Creating a new address generates a new pair of public and private keys, which are added to your wallet. Each keypair is mostly random numbers, so they cannot be known prior to generation. If you backup your wallet and then create a new address, the keypair associated with the new address will not be in the old wallet because the new keypair is only know after creating it. Any coins received at this address will be lost if you restore from the backup.

The situation is made somewhat more confusing because the receiving addresses shown in the UI are not the only keys in your wallet.

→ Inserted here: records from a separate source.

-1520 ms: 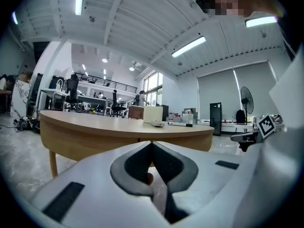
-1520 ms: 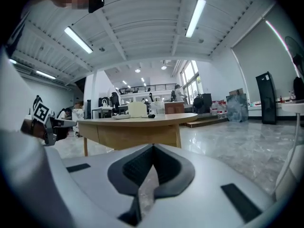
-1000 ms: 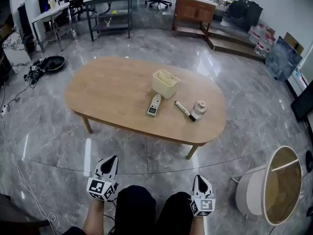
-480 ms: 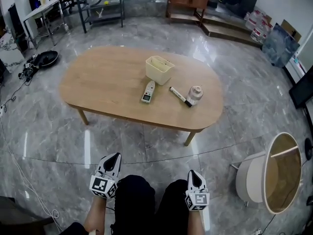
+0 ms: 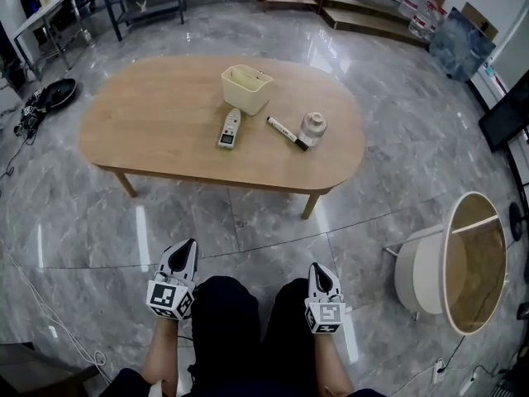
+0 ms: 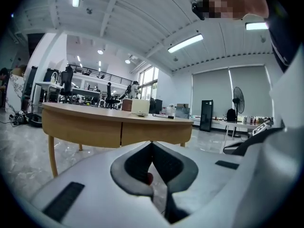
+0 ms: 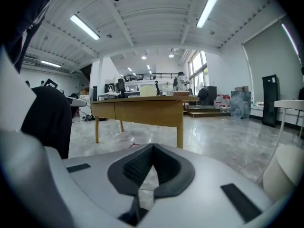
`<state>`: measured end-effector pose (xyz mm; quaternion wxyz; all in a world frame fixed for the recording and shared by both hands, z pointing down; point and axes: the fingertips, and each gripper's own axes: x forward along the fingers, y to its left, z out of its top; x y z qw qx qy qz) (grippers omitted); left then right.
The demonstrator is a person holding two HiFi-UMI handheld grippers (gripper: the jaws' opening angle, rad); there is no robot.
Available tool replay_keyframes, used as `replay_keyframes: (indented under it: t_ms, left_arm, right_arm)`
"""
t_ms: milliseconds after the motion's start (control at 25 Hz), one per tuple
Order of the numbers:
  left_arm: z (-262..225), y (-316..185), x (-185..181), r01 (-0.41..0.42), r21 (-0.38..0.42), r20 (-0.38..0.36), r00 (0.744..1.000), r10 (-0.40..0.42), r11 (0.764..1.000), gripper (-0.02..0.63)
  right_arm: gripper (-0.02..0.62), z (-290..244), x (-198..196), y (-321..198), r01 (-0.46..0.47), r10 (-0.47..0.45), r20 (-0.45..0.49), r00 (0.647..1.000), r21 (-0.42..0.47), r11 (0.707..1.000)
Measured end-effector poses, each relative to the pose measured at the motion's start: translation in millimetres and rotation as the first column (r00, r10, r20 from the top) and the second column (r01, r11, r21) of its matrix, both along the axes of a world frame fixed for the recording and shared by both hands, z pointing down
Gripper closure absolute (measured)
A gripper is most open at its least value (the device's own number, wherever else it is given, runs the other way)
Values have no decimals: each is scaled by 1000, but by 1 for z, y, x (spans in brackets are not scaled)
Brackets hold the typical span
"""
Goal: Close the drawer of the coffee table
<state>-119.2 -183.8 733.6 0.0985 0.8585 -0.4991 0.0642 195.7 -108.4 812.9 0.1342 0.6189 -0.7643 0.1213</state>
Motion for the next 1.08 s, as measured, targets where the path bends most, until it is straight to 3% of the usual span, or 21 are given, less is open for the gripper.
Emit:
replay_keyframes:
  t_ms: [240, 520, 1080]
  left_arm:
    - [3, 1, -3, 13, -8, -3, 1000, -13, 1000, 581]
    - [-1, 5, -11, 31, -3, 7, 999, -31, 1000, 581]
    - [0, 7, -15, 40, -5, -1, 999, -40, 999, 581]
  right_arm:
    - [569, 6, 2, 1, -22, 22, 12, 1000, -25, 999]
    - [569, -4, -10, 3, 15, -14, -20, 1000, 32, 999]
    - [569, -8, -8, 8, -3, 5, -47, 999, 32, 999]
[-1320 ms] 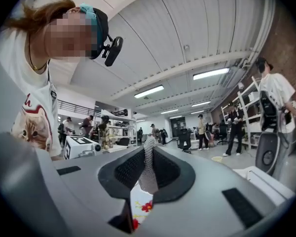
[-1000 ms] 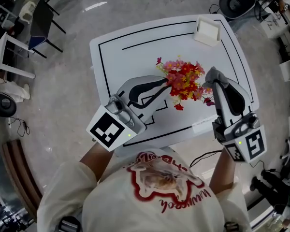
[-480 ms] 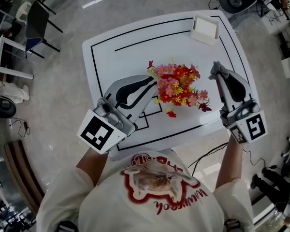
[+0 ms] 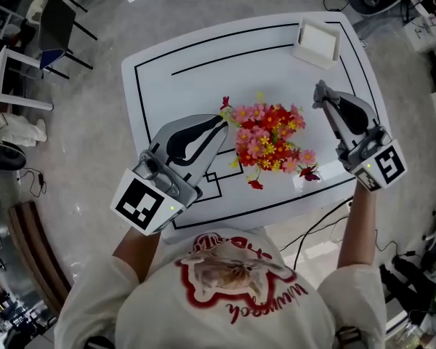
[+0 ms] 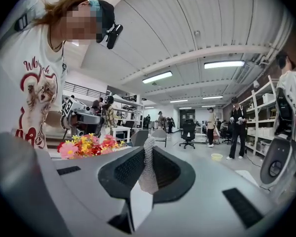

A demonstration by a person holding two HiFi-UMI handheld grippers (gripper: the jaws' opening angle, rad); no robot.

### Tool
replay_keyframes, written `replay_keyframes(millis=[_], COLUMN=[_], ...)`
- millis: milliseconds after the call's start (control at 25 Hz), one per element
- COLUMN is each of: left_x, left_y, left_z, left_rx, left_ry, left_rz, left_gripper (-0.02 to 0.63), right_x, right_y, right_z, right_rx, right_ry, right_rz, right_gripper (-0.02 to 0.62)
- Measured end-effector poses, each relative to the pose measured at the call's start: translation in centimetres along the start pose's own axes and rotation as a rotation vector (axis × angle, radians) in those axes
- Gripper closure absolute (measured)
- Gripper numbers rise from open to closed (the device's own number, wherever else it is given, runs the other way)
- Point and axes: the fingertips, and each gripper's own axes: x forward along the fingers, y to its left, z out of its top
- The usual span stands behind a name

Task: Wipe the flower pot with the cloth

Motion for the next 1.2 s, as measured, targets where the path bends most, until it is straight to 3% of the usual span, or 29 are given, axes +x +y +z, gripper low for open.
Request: replay_keyframes(millis=[440,600,880,1200], left_x=[-0.3,-0.4,-0.6,-1.2], left_y=[2.9,3.1,3.3,3.7], left_z=[-0.8,-1.4,-1.8,-2.2], left_rx=[0.01,0.0,-0.001,-0.009], left_ry=[0.011,0.026,0.037,0.05], left_rz=[0.075,0.092,0.1,0.113], left_gripper=[0.572,0.572,0.574,0.577], right_x=[4.2,5.6,8.1,9.5], right_y=[-0.3,0.1,2.4,5.5], right_z=[-4.0,-5.7,-6.9,-8.8], right_rx=[0.065,0.06,0.116,0.084], right_ry=[0.006,0.053,0.066,0.131], right_rz=[0.216,0.268,0.415,0.535], right_gripper=[0.554,0.554,0.554,0.554])
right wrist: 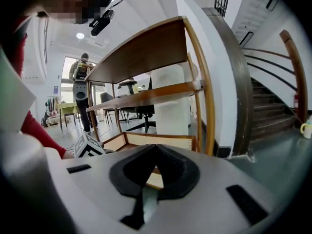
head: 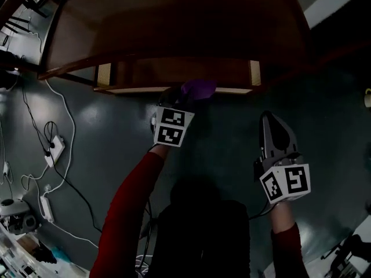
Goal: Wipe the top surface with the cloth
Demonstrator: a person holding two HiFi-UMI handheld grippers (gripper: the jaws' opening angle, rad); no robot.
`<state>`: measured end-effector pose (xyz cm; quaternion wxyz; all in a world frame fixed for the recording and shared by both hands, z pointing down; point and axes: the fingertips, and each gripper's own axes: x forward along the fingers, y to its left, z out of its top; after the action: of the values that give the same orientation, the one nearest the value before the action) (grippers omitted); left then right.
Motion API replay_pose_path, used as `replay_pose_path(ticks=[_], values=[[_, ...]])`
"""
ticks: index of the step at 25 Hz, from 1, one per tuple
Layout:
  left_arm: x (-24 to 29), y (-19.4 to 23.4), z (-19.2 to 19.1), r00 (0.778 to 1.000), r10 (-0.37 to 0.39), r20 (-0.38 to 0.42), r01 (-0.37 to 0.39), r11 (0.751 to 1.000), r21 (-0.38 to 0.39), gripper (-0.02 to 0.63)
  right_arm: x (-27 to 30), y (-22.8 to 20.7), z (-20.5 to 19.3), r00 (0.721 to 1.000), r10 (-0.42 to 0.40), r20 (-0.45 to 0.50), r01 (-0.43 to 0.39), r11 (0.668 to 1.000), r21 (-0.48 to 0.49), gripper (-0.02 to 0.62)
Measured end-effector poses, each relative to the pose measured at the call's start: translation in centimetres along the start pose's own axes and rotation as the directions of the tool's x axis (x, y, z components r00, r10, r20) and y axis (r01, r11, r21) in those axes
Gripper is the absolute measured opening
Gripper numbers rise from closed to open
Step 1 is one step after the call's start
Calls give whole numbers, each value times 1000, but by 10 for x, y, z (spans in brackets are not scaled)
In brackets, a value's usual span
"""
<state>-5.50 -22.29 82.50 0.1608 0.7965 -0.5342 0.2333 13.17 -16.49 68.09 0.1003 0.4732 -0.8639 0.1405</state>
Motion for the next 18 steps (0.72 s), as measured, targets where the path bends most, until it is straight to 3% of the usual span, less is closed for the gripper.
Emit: replay_pose_path(ticks=[3,5,10,14,18], values=[[-38,68,-13,991,131,-11,-131,990,-46,57,19,17,2,999,49,-7,-49,999,-12,12],[-68,116,-26,972,234,-22,-235,969,-75,57,29,26,3,997,75,0,-75,997,-11,12],[-137,224,-72,874,474,-108,-486,861,-148,57,48,39,3,993,115,14,-115,993,-8,12],[-163,265,-88,810,566,-154,-586,792,-170,57,56,46,3,990,142,11,-142,990,-22,12],[-172,279,-92,780,604,-167,-626,757,-189,57,55,46,4,989,145,5,-145,989,-30,12]])
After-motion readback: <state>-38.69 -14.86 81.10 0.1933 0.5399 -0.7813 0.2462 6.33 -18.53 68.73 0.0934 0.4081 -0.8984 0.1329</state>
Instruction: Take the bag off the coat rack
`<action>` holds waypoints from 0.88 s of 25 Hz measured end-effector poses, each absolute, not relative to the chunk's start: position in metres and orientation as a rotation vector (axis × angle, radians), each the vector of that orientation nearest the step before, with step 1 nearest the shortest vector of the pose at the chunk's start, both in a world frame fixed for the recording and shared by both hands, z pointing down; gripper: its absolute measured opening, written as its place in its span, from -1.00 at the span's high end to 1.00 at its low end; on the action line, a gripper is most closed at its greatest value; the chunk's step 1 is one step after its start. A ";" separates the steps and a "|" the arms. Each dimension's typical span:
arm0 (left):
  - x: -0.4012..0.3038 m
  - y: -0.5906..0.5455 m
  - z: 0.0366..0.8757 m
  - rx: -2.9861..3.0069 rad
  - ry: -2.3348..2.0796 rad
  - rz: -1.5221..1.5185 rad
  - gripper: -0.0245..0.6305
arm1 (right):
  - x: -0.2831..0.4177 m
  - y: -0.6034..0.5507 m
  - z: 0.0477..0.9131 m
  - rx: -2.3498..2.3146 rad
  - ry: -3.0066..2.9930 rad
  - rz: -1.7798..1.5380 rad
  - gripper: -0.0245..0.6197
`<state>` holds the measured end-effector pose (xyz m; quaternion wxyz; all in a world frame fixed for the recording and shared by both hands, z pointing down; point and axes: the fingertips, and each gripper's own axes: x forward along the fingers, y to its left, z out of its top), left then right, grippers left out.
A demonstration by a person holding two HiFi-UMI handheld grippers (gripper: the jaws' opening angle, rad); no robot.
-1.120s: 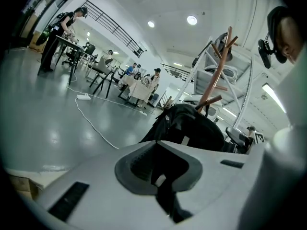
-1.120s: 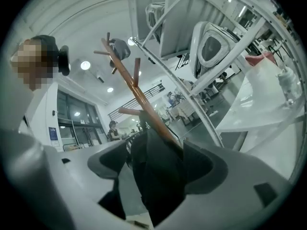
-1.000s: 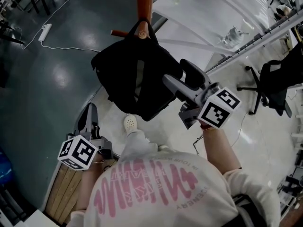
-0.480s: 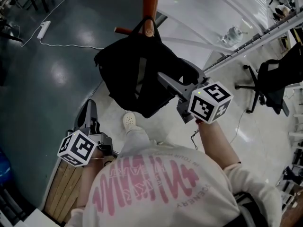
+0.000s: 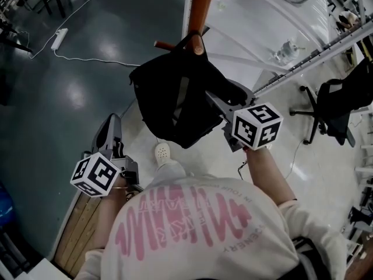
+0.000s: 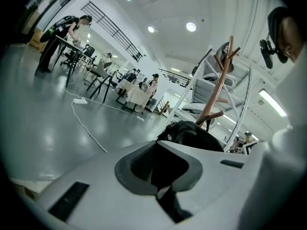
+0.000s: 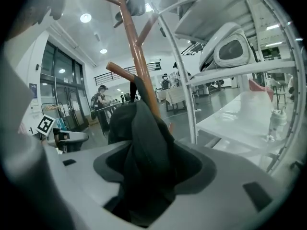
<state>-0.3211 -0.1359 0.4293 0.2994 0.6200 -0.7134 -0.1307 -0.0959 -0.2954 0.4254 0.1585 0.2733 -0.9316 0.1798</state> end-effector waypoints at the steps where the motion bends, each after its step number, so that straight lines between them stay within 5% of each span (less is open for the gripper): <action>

Each Bitcoin generation is given a new public key, and, more importantly, each sent transaction also sends a random number of bitcoins back to yourself at a new key. When sending bitcoins to anyone, you generate a new keypair for yourself and simultaneously send bitcoins to your new public key and the actual recipient's public key. This is an anonymity feature – it makes tracking Bitcoin transactions much more difficult.

So if you create a backup, send some bitcoins, and then restore from the backup, some bitcoins will be lost. Bitcoin has not deleted any keys (keys are never deleted) – it has created a new key that is not in your old backup and then sent bitcoins to it.

To mitigate this problem, the wallet contains a pool of 100 queued keys. When you need an address for whatever reason (send, “new address”, generation, etc.), the key is not actually generated freshly, but taken from this pool. A brand new address is generated to fill the pool back to 100. So when a backup is first created, it has all of your old keys plus 100 unused keys. After sending a transaction, it has 99 unused keys. After a total of 100 new-key actions, you will start using keys that are not in your backup. Since the backup does not have the private keys necessary for authorizing spends of these coins, restoring from the old backup will cause you to lose bitcoins.

Linux users can setup cron by running 'crontab -e' and adding this line: 01 */1 * * * /usr/local/bin/backupwallet.sh

backupwallet.sh:

 #!/bin/bash
 
 TS=$(date "+%Y%m%d-%H-%M")
 
 WALLET=/tmp/wallet${TS}
 WALLET_E=/tmp/wallet${TS}.crypt
 
 bitcoind backupwallet $WALLET
 gpg -r genjix --output $WALLET_E --encrypt $WALLET
 scp $WALLET_E user@myserver.org:~/wallets/
 rm $WALLET $WALLET_E

The shell script does:

  • Call bitcoind backupwallet to create a time/date-stamped wallet file.
  • GPG encrypt the wallet with your public key.
  • Copy the result to an off-machine backup location.